(PROBLEM STATEMENT) In the data, find each line where the word "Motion" appears and list that line.

[RECORDED DATA Boundary: Start]

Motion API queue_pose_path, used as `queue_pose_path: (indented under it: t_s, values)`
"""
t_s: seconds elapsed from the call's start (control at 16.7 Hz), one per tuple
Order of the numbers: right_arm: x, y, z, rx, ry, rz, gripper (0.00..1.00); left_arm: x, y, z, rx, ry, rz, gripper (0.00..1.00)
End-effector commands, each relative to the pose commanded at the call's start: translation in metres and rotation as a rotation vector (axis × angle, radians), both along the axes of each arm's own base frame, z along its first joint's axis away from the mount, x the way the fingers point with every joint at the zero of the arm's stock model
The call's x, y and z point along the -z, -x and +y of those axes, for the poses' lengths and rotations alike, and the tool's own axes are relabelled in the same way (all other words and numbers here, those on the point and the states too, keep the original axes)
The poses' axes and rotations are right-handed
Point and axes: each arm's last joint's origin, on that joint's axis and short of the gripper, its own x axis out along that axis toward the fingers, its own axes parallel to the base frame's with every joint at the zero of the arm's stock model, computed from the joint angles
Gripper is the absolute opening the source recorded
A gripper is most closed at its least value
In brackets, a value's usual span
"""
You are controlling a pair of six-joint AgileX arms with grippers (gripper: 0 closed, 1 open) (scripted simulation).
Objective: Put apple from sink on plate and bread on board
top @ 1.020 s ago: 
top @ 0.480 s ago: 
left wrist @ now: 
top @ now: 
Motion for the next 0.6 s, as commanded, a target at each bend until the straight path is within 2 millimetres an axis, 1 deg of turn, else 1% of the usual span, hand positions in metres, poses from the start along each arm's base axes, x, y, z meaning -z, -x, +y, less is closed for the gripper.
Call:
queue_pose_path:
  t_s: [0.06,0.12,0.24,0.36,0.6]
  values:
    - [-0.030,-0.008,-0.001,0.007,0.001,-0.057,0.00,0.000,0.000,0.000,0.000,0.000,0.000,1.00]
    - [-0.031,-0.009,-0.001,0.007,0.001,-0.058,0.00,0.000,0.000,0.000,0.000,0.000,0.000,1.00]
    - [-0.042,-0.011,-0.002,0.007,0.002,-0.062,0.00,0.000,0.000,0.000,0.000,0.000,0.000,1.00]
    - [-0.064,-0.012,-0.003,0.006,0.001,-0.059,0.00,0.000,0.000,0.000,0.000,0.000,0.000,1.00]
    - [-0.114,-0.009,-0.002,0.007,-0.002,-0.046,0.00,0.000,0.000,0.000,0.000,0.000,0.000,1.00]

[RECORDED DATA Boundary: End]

(TASK RESULT)
Motion API queue_pose_path, used as `queue_pose_path: (indented under it: t_s, values)`
Motion for the next 0.6 s, as commanded, a target at each bend until the straight path is within 2 millimetres an axis, 1 deg of turn, else 1% of the usual span, hand positions in metres, poses from the start along each arm's base axes, x, y, z meaning -z, -x, +y, less is closed for the gripper.

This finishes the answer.